The website is ready for nearly immediate launch, says Paul Janssens, LEI Programme Director at the Society for Worldwide Interbank Financial Telecommunication.
“We just need to make sure that is precisely aligned with the requirements just put forward,” he said. “That website will soon go live.”

The LEI registration portal from DTCC and SWIFT.
The Commodity Futures Trading Commission Tuesday said it picked the alliance of the Depository Trust and Clearing Corporation and the Society for Worldwide Financial Telecommunication to register and maintain a system of identifiying all parties to swaps transactions that it must supervise.
This is the first designation of a registration authority in what ultimately expected to be a worldwide system of creating legal entity identifiers.

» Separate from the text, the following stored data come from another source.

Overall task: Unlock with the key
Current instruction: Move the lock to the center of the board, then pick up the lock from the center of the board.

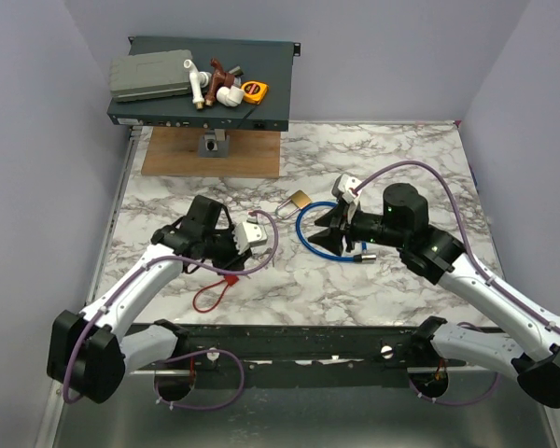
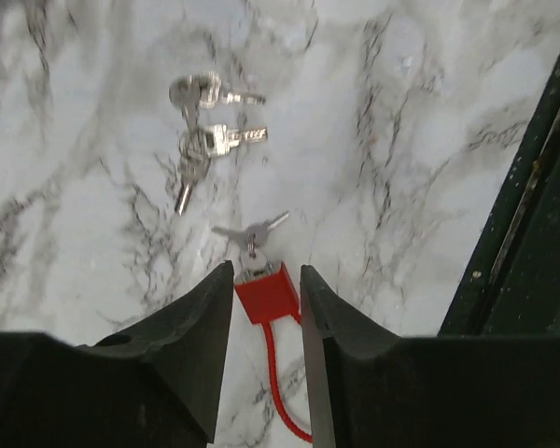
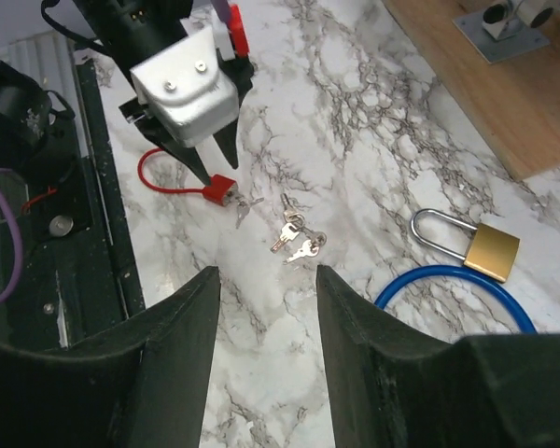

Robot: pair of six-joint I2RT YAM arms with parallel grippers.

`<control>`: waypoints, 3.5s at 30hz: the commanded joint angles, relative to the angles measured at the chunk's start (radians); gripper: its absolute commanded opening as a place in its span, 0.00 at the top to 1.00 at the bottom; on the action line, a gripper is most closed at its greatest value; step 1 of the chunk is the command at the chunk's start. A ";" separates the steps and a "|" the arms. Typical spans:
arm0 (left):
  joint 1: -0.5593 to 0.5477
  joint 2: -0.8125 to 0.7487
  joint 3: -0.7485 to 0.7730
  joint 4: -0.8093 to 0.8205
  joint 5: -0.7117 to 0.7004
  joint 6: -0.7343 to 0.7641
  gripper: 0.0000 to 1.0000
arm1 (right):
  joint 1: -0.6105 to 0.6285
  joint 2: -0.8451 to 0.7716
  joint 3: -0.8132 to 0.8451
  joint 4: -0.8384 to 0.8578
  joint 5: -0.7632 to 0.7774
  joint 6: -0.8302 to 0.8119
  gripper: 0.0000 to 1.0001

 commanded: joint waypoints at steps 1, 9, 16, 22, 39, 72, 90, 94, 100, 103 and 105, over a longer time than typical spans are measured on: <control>0.032 0.058 -0.018 -0.084 -0.164 -0.089 0.63 | -0.006 -0.012 0.018 0.008 0.100 0.053 0.46; 0.004 0.069 -0.077 -0.003 -0.154 -0.224 0.60 | -0.015 0.017 0.085 -0.049 0.149 0.074 0.35; 0.002 0.185 -0.077 -0.009 -0.229 -0.229 0.64 | -0.020 0.052 0.131 -0.081 0.142 0.083 0.20; 0.001 0.242 -0.152 -0.006 -0.272 -0.189 0.63 | -0.021 0.043 0.146 -0.094 0.166 0.074 0.20; -0.152 0.318 -0.100 0.005 -0.380 -0.254 0.62 | -0.023 0.062 0.190 -0.115 0.200 0.051 0.19; -0.241 0.259 0.073 -0.019 -0.087 -0.186 0.02 | -0.042 -0.033 0.146 -0.066 0.320 0.083 0.15; -0.206 0.372 -0.066 0.183 -0.184 -0.088 0.20 | -0.042 -0.048 0.217 -0.118 0.344 0.074 0.15; -0.210 0.382 -0.105 0.209 -0.194 -0.025 0.24 | -0.042 -0.045 0.234 -0.131 0.353 0.070 0.16; -0.242 0.341 -0.145 0.220 -0.194 0.021 0.49 | -0.042 -0.038 0.249 -0.140 0.359 0.066 0.17; -0.267 0.306 -0.174 0.236 -0.194 0.038 0.63 | -0.042 -0.034 0.255 -0.144 0.364 0.068 0.18; -0.279 0.280 -0.176 0.232 -0.199 0.045 0.83 | -0.044 -0.029 0.255 -0.144 0.375 0.077 0.19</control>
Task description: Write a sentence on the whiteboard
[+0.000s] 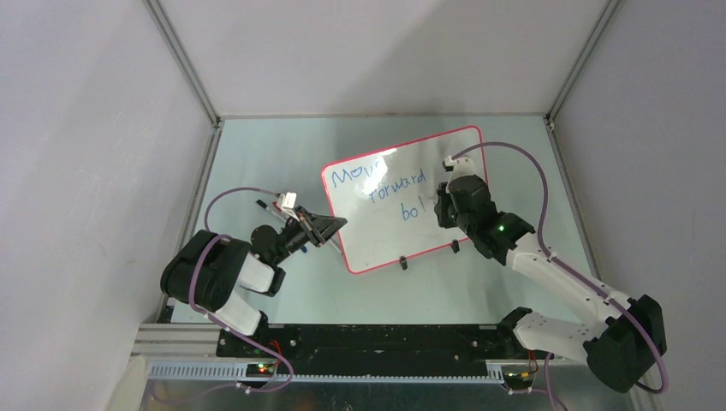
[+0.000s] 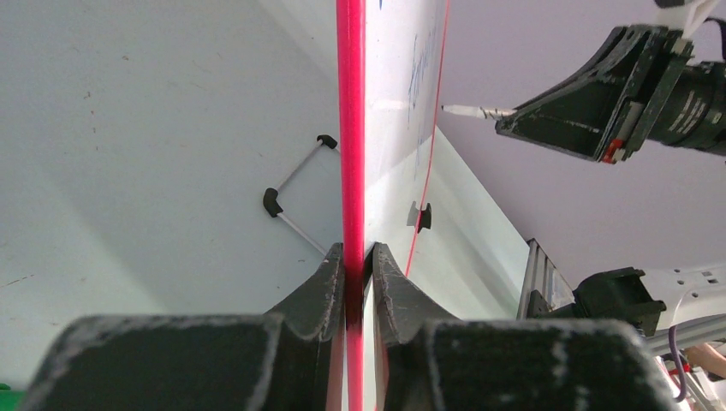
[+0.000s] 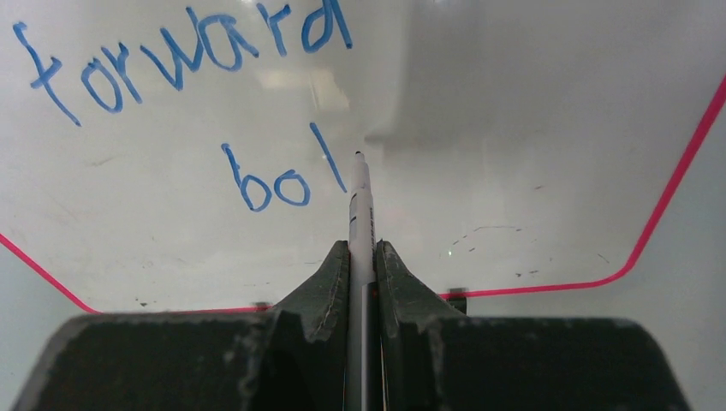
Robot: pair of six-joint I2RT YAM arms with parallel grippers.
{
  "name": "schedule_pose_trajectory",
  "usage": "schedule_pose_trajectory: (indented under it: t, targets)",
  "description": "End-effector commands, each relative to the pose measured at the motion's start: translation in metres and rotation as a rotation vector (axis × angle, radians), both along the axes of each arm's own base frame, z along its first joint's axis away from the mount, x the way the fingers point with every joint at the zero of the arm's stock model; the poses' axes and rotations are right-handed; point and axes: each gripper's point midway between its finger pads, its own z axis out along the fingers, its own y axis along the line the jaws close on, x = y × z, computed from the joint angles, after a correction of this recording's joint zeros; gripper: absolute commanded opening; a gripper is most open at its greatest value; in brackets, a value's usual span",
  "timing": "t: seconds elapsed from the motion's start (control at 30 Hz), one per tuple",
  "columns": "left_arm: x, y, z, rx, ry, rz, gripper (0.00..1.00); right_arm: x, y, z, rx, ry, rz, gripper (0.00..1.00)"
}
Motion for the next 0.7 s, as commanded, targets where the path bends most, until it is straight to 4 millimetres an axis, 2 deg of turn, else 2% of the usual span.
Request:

In the CFTC case, the two parties will issue what currently are known as CFTC Interim Compliant Identifiers or CICIs. These will adhere to standards set by the International Organization for Standardization, until a global system based on those standards is set up.
The website will work in this way:
Any entity looking for a unique identifier to meet the CFTC’s requirements would go to the website to register for one’s own identifier code.
The website provides a database for query and for download if necessary.
The registering entity then provides background data that the website validates from official public sources to ensure quality.
After that, the website then randomly generates a 20-digit CFTC Interim Compliant Identifier.
He said that there are specific routines developed for the database to generate these numbers, make sure they are unique and they are viable over time.
For example, there are at least three steps to ensure each entity receives a unique randomized number.
The first step: At the level of the web portal itself, the system searches within the repository whether the registering company has already received a number.
The second step: The data analysts who receive the request have various processes, which go via a defined workflow within the identifier engine to make sure that no duplicates are issued.
The third step: Once the number has been generated, there is another check in the database to look for that sequence of numbers to make sure it hasn’t been assigned elsewhere.
Jannsens made certain to stress that the identifier generated by this system should not yet be considered as a global legal entity identifier. The CFTC was very specific in asking for an CFTC Interim Compliant Identifier.